(310e) Role of RhoGTPase and Cellular Contractility On Non-Viral Gene Transfer

Dhaliwal, A. - Presenter, University of California-Los Angeles

Gene delivery has widespread applications in gene therapy and regenerative medicine. However, non-viral gene delivery is severely limited by efficiency in vivo. Past studies aiming to improve the efficiency of non-viral gene delivery have focused on improving the vector system, while the microenvironment where the cells reside is typically neglected. Previously we have shown that density as well as identity of structural proteins like vitronectin, laminin, collagen I and IV, and fibronectin, in the cell environment can modulate gene expression for D1 mesenchymal cells. This indicates that differences in intracellular trafficking might be responsible for the differences in gene expression seen for different protein densities.

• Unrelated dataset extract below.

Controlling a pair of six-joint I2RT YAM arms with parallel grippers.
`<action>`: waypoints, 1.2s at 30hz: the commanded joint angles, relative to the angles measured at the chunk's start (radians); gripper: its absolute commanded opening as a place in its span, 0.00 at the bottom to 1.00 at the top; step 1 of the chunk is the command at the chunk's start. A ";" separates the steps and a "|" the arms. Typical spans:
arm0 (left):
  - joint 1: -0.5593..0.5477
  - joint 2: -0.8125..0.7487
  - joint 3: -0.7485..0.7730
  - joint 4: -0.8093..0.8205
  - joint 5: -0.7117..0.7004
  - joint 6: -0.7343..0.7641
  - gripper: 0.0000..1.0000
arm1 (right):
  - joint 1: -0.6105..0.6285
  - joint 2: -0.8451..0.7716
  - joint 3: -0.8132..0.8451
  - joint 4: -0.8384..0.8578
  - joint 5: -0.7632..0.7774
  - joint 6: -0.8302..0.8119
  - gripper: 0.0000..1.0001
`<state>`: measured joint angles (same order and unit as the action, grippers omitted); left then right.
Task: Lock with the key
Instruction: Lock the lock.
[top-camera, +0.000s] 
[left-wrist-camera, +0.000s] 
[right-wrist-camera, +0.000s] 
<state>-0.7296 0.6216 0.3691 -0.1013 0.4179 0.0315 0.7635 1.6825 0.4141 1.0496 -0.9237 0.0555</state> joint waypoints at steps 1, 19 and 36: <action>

Previous studies have correlated the extent of cell area to myosin light chain phosphorylation, integrin expression and to the level of active RhoGTPases in the cell. Here, we demonstrate that RhoGTPase and the contractility pathway is activated in response to ECM structural proteins and that its activation affects polyplex internalization and overall gene transfer efficiency. The investigation of the effects of the cellular microenvironment on non-viral gene transfer will result into a comprehensive understanding of the limitations of gene transfer, which could further improve the current methods and vectors used for non-viral gene delivery.